▸ EXERCISE GOAL: Copy exactly the lines from the start of the material through the line with "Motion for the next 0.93". Pictures stay out of the copy.

▸ SOURCE DATA:
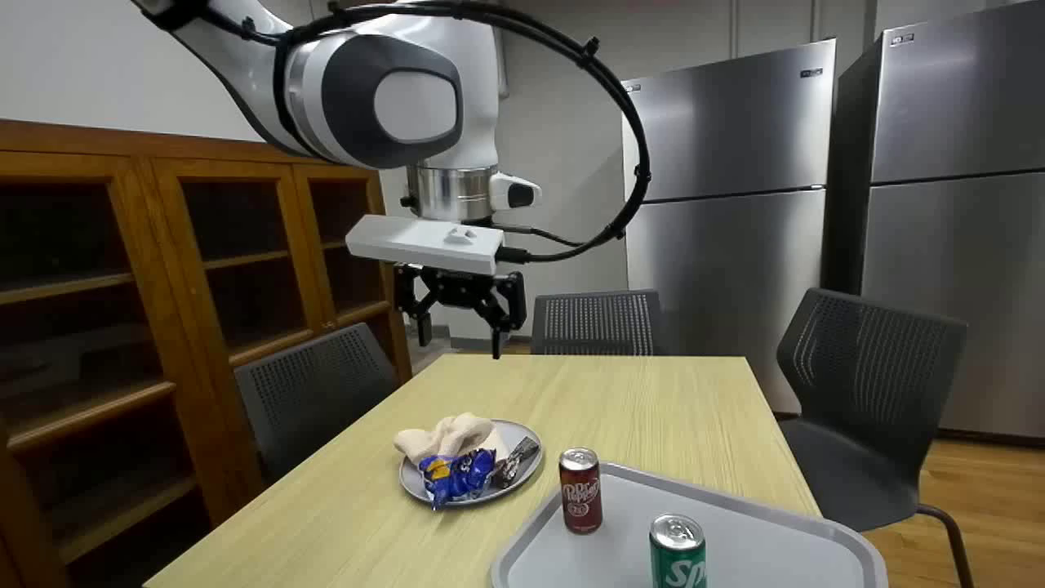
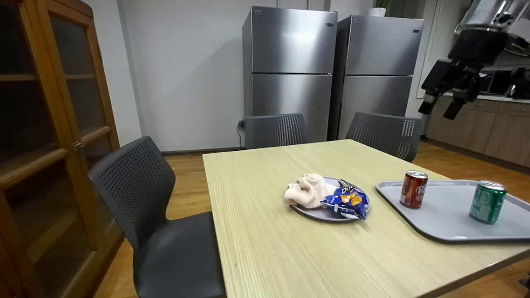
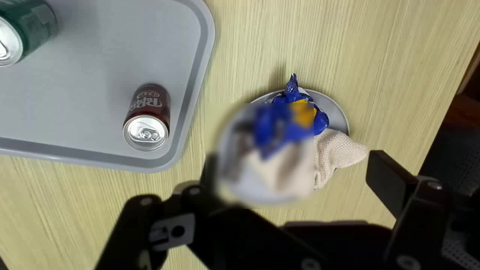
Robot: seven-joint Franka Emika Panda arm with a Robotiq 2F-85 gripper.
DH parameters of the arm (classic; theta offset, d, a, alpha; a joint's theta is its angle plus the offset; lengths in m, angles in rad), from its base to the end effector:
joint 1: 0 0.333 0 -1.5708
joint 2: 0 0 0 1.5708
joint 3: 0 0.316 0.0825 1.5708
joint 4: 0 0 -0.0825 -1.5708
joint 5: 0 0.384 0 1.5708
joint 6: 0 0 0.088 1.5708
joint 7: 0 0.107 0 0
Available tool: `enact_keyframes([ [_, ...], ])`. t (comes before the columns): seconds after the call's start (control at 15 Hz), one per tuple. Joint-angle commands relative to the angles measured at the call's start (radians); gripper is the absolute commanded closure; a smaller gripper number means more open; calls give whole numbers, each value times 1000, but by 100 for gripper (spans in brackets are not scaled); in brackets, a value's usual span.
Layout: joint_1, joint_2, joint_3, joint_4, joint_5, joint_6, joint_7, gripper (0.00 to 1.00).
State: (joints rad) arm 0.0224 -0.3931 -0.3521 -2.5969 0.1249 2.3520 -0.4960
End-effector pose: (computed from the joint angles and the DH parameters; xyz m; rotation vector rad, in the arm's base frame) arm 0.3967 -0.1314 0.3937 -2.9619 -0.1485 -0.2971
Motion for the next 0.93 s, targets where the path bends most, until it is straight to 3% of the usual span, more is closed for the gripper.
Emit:
enact_keyframes([
  [0.0, -26, 4, 26, 1, 14, -3, -10, 0],
  [0.33, -21, 11, 29, 3, 25, -3, 0, 0],
  [0.87, 5, 137, 90, 23, 131, 119, 51, 0],
])
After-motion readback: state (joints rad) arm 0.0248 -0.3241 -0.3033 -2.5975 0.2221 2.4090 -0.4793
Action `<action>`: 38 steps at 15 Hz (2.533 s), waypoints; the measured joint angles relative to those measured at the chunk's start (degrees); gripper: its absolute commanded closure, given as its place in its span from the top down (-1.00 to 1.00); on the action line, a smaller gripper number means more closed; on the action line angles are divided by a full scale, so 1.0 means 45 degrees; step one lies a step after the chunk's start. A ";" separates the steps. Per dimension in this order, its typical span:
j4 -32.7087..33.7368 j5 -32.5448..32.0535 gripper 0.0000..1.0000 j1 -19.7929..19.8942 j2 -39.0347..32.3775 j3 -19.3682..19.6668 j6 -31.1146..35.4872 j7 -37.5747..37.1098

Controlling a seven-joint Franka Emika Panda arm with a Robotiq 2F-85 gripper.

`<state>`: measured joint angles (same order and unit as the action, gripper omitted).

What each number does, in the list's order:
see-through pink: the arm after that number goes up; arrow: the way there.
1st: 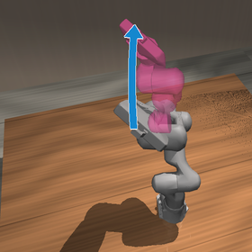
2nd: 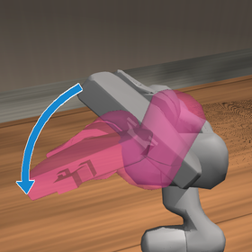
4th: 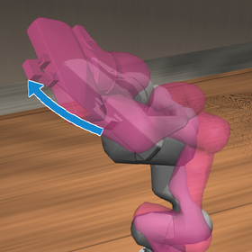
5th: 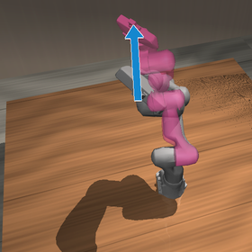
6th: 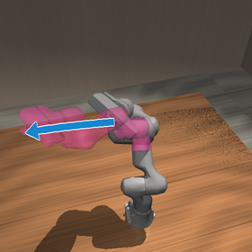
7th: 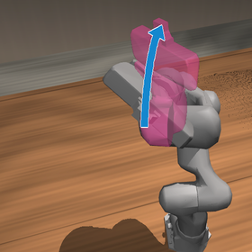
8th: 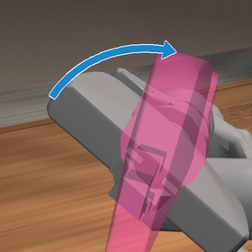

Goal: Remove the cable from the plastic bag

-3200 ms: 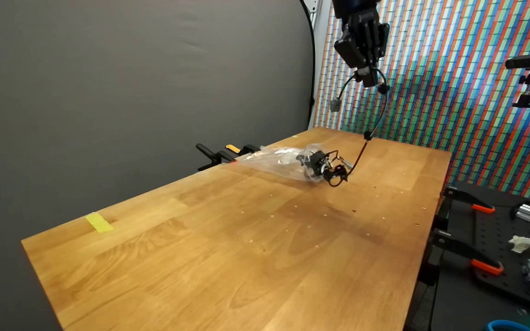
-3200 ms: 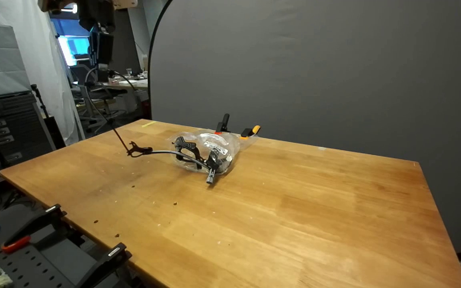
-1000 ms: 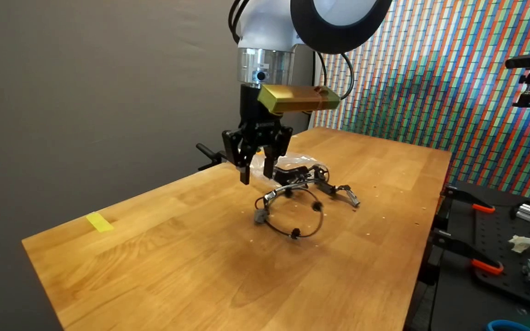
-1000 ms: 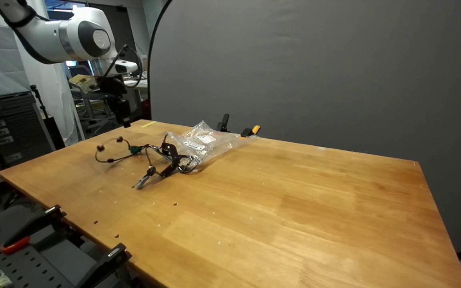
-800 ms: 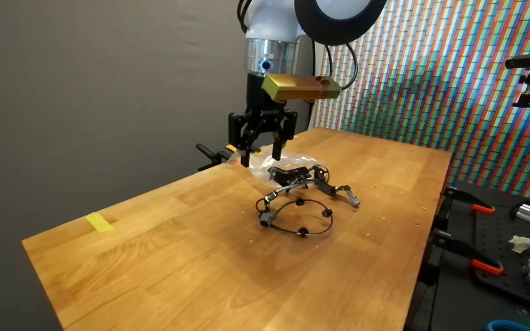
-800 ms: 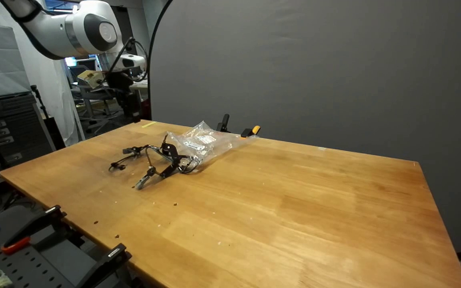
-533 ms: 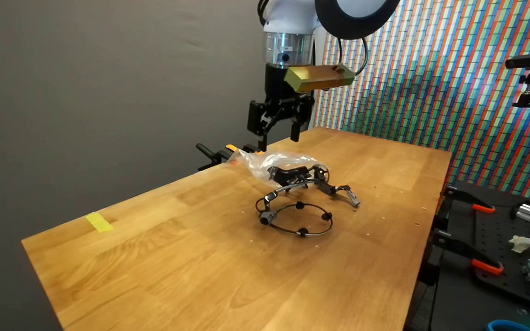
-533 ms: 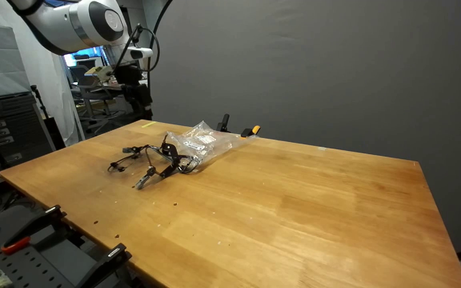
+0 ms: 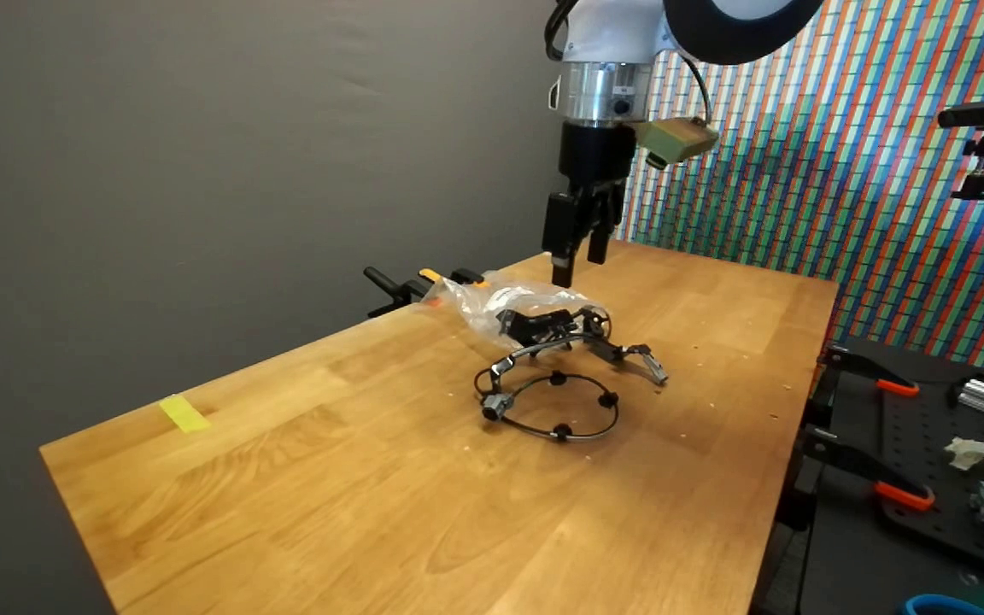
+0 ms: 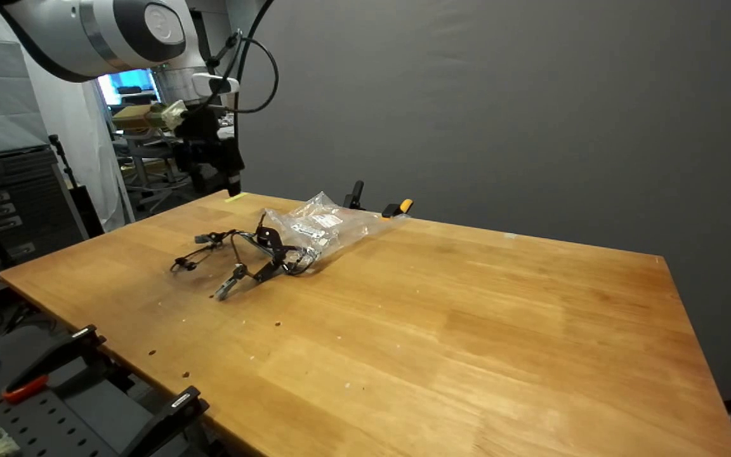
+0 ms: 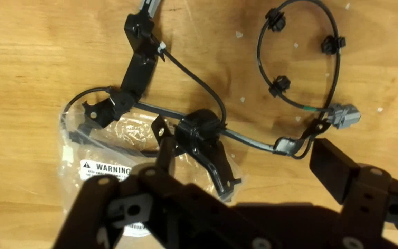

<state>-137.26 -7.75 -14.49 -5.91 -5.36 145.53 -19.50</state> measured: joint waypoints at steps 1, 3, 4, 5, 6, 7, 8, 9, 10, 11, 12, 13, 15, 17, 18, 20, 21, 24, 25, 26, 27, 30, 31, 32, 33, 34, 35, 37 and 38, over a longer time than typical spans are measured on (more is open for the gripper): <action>-0.0256 0.0472 1.00 0.0130 0.0157 -0.0142 0.0020 0.0830; -0.0671 0.1287 1.00 0.0319 0.0377 -0.0333 0.0022 0.2272; -0.0832 0.1620 1.00 0.0401 0.0420 -0.0393 0.0024 0.2848; -0.0962 0.1925 1.00 0.0468 0.0428 -0.0422 0.0032 0.3303; -0.1071 0.2286 1.00 0.0533 0.0425 -0.0440 0.0051 0.3714; -0.1158 0.2598 1.00 0.0592 0.0412 -0.0449 0.0134 0.4052; -0.1236 0.2842 1.00 0.0650 0.0388 -0.0451 0.0281 0.4302; -0.1295 0.3090 1.00 0.0709 0.0352 -0.0455 0.0423 0.4547; -0.1333 0.3398 1.00 0.0763 0.0314 -0.0461 0.0546 0.4791; -0.1351 0.3726 1.00 0.0813 0.0270 -0.0468 0.0664 0.5037; -0.1365 0.4054 1.00 0.0855 0.0213 -0.0478 0.0799 0.5263; -0.1375 0.4309 1.00 0.0889 0.0141 -0.0495 0.0939 0.5454; -0.1404 0.4695 1.00 0.0924 -0.0048 -0.0541 0.1156 0.5785; -0.1449 0.4750 1.00 0.0930 -0.0319 -0.0595 0.1364 0.5913; -0.1485 0.4672 1.00 0.0930 -0.0499 -0.0616 0.1528 0.5920; -0.1556 0.4387 1.00 0.0930 -0.0910 -0.0639 0.1851 0.5916; -0.1584 0.4210 1.00 0.0930 -0.1116 -0.0640 0.2057 0.5904; -0.1590 0.3560 1.00 0.0930 -0.1652 -0.0631 0.2952 0.5778; -0.1588 0.3250 1.00 0.0930 -0.1808 -0.0610 0.3379 0.5610; -0.1584 0.2963 1.00 0.0930 -0.1956 -0.0566 0.3857 0.5413; -0.1582 0.2707 1.00 0.0929 -0.2079 -0.0503 0.4281 0.5225; -0.1577 0.1754 0.50 0.0863 -0.2356 -0.0060 0.5287 0.4611; -0.1576 0.1421 0.48 0.0795 -0.2436 0.0171 0.5528 0.4418; -0.1575 0.1108 0.31 0.0685 -0.2521 0.0448 0.5729 0.4214; -0.1572 0.0847 0.16 0.0567 -0.2601 0.0716 0.5889 0.4028; -0.1571 0.0670 -0.03 0.0456 -0.2684 0.0948 0.6026 0.3897; -0.1566 0.0546 -0.15 0.0374 -0.2735 0.1102 0.6081 0.3811; -0.1563 0.0475 -0.47 0.0286 -0.2766 0.1220 0.6098 0.3749; -0.1556 0.0471 -0.61 0.0269 -0.2766 0.1224 0.6098 0.3743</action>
<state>-144.27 -5.63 -13.28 -18.36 0.15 172.97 -2.66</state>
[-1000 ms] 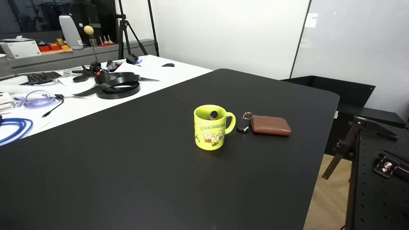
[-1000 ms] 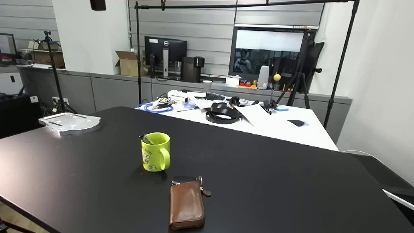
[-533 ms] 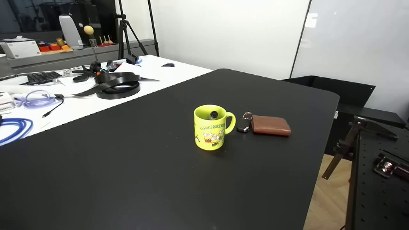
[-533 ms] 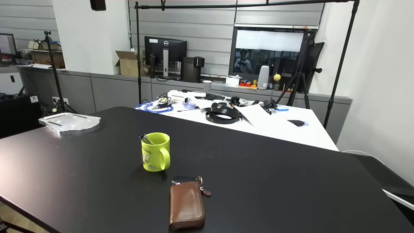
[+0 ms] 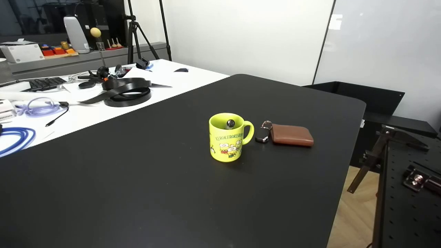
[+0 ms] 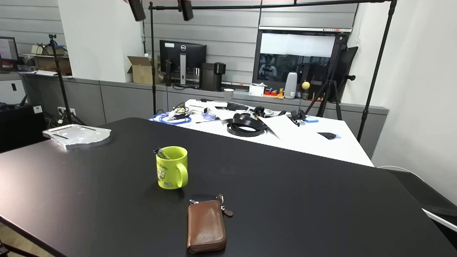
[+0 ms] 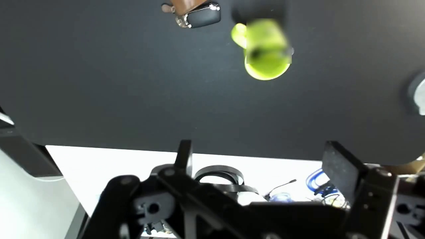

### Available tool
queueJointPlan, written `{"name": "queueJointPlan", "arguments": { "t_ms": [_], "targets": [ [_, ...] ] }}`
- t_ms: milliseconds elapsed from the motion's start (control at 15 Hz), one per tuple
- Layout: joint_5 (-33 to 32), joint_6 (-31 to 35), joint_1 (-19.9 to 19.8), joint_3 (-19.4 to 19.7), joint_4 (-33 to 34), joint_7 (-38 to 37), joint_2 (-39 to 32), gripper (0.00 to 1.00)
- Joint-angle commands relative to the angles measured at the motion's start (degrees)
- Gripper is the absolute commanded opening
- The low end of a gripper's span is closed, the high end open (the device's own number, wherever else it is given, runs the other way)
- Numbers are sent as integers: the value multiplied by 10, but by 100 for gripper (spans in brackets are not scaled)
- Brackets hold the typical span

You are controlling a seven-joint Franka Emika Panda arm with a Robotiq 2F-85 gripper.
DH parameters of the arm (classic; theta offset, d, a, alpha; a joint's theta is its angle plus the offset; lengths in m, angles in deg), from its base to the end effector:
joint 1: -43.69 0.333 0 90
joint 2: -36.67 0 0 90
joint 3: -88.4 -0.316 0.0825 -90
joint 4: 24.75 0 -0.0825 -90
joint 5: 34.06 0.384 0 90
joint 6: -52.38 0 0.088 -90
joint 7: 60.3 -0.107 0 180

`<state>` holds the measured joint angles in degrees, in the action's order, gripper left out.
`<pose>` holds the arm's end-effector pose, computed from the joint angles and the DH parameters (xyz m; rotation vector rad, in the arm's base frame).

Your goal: Take the marker out of the green cup and place it on the table

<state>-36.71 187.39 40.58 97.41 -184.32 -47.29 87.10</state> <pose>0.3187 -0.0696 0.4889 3.0531 0.1069 0.7042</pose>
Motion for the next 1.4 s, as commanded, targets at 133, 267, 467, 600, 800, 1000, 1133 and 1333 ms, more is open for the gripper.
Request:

▸ REPLY:
Robot: seven-joint Franka Emika Panda arm with a Robotiq 2F-85 gripper.
DH parameters of the arm (classic; theta offset, d, a, alpha; a joint's theta is its angle plus the offset; lengths in m, angles in rad), from its base to the end effector:
joint 1: 0 0.333 0 -1.5708
joint 2: 0 0 0 1.5708
joint 3: 0 0.316 0.0825 1.5708
joint 4: 0 0 -0.0825 -1.5708
joint 5: 0 0.384 0 1.5708
joint 6: 0 0 0.088 1.5708
joint 7: 0 0.107 0 0
Available tool: `enact_keyframes([ [_, ...], ])`. t (comes before the columns): seconds after the call's start (control at 15 Hz), one per tuple. Joint-angle commands relative to the angles measured at the call's start (radians); gripper is the absolute commanded closure; a smaller gripper number means more open; calls give whole numbers, each value times 1000, but by 100 for gripper (spans in brackets are not scaled); in brackets, a value's usual span.
Layout: joint_1, joint_2, joint_3, joint_4, joint_5, joint_6, joint_7, gripper (0.00 to 1.00).
State: (joints rad) arm 0.0224 -0.3931 -0.3521 -2.5969 0.1249 2.3520 -0.4960
End-effector pose: (computed from the joint angles and the DH parameters; xyz m; rotation vector rad, in the arm's base frame) arm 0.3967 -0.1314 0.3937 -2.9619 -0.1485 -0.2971
Motion for the next 0.93 s, targets where the path bends most, until it is straight to 3% of the usual span, more is closed for the gripper.

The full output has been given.